▶ **Directions for this task**
Find the line with "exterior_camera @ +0" in the entries below, then reproduce it and every line after it down to and including the line with "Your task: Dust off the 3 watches", exactly.

▶ **Material for this exercise**
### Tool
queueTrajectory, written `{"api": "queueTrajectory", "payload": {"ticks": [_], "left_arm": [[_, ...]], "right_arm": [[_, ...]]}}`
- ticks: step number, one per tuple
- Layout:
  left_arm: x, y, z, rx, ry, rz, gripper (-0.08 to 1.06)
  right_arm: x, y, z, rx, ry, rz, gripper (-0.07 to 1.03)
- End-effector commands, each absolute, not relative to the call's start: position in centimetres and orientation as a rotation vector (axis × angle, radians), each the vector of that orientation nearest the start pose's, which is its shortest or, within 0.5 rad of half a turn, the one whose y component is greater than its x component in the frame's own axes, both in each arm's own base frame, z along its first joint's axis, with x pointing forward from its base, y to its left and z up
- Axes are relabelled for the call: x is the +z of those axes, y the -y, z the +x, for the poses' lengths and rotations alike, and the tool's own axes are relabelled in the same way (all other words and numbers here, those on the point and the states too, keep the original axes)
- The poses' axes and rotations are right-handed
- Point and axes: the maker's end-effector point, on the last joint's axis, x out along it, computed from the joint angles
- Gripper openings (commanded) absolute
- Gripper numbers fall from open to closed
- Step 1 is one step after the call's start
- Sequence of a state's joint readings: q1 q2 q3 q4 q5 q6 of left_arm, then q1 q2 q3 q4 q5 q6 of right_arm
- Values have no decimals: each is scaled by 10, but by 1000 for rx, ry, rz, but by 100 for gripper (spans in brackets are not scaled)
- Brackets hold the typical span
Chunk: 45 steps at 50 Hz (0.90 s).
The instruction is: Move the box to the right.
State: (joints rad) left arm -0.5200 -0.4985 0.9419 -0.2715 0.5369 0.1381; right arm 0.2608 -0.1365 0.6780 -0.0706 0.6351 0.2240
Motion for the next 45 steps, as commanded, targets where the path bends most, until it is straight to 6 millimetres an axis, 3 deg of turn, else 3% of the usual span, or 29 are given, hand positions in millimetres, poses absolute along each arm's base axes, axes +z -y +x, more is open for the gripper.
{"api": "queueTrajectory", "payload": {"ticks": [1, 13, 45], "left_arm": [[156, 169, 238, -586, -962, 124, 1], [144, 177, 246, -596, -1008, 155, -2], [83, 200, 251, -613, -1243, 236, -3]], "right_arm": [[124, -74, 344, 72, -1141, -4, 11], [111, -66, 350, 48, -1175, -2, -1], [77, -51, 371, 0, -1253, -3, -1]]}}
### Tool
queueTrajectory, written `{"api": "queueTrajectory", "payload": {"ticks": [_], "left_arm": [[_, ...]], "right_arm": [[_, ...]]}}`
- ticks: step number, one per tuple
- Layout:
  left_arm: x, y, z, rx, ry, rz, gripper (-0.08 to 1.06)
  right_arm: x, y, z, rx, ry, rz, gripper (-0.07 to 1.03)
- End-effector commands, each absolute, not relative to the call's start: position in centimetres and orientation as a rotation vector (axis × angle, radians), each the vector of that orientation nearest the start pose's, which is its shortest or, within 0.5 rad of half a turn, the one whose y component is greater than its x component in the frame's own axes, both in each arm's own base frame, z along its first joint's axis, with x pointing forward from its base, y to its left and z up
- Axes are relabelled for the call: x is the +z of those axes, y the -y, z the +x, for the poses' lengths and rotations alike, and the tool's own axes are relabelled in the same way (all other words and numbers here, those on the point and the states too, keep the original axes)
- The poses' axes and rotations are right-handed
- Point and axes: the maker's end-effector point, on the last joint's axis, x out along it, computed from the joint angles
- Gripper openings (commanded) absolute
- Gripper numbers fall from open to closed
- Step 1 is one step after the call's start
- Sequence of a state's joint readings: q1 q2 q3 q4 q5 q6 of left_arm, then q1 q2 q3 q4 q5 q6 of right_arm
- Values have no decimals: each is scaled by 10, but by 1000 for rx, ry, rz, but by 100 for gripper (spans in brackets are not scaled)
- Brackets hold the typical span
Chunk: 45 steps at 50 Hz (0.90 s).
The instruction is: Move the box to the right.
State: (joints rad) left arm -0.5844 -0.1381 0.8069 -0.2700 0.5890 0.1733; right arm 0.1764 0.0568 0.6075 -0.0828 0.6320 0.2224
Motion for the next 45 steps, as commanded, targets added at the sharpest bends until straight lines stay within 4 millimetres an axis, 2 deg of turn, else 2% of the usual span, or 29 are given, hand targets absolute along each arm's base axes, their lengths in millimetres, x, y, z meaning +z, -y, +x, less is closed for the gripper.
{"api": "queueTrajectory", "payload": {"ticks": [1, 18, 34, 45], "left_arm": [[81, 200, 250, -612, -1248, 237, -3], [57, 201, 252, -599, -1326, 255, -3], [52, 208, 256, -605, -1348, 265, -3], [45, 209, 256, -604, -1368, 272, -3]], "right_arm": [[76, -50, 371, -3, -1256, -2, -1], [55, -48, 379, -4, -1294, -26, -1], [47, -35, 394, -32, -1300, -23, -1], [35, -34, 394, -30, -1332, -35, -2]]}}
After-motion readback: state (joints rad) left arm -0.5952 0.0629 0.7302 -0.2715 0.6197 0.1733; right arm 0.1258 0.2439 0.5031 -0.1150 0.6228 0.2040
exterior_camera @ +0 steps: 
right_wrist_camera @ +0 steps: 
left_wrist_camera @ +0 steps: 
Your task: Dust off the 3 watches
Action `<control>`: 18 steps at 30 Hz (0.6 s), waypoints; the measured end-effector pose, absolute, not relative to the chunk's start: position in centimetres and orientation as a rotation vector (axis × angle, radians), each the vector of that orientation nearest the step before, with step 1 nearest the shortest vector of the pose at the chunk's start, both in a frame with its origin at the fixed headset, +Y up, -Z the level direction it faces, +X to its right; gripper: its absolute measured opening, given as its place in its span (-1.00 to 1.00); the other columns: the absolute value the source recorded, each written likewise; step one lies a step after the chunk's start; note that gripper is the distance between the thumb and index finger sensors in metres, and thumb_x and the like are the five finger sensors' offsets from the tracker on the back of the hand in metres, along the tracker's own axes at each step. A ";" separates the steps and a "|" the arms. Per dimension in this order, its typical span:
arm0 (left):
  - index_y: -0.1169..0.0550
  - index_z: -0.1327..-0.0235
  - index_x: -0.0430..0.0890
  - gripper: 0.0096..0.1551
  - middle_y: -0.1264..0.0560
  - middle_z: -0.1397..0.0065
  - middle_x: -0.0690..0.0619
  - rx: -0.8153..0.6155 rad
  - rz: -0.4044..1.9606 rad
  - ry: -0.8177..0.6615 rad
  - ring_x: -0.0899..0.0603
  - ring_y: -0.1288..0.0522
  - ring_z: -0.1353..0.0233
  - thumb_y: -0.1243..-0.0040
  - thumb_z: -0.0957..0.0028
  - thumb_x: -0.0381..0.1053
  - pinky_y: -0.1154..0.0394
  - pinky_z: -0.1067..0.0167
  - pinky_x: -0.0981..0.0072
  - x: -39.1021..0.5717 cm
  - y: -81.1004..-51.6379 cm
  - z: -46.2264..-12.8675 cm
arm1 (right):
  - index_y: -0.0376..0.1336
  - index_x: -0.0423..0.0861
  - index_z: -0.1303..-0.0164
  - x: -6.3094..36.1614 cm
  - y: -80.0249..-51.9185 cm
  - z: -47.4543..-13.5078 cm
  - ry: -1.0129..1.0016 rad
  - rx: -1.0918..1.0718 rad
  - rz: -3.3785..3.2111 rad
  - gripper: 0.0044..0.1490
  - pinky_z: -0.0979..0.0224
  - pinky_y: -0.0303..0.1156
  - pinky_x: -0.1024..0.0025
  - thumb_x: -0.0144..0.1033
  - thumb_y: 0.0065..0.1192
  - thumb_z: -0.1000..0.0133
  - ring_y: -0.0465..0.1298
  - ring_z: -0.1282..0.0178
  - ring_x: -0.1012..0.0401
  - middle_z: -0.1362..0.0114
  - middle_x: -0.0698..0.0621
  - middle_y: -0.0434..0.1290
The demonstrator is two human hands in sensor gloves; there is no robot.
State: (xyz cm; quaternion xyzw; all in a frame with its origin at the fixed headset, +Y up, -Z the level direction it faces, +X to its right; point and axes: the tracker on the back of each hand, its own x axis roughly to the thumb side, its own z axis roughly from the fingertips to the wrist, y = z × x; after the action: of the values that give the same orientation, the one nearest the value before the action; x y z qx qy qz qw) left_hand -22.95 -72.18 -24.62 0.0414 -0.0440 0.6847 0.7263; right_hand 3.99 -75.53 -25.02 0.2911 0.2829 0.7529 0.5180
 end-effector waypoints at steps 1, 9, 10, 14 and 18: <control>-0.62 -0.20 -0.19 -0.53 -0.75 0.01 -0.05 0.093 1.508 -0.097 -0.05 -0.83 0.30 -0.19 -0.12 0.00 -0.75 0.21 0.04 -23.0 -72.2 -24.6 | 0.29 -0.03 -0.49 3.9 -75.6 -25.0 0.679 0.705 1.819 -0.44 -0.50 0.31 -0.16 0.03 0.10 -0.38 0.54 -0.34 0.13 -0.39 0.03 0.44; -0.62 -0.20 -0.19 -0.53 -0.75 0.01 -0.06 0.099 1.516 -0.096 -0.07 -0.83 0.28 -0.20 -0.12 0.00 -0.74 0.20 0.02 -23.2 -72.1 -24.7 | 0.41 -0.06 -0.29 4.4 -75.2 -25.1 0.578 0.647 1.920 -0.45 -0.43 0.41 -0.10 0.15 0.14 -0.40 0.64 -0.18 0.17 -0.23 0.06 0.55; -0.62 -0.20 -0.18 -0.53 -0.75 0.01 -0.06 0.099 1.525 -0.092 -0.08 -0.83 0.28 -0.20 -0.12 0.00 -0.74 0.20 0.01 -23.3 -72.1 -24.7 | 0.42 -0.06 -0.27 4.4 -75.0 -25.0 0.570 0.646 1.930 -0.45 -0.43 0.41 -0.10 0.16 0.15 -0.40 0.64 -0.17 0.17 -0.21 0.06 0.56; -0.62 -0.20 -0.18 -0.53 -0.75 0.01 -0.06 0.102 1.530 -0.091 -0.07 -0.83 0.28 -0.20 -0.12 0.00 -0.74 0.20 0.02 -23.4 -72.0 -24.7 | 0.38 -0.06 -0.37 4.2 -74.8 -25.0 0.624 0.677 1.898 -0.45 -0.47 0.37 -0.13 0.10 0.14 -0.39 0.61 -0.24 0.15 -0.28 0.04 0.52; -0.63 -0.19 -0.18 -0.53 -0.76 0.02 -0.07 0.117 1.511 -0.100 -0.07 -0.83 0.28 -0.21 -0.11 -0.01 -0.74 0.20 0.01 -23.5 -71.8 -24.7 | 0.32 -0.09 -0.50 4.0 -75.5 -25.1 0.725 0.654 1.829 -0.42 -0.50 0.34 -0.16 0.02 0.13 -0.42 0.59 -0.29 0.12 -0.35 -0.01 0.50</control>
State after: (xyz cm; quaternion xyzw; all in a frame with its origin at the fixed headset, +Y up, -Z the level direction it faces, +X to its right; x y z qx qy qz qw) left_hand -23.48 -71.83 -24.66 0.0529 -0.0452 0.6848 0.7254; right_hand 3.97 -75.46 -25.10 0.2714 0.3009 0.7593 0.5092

▶ **Written solution**
exterior_camera @ +0 steps: 
right_wrist_camera @ +0 steps: 
left_wrist_camera @ +0 steps: 
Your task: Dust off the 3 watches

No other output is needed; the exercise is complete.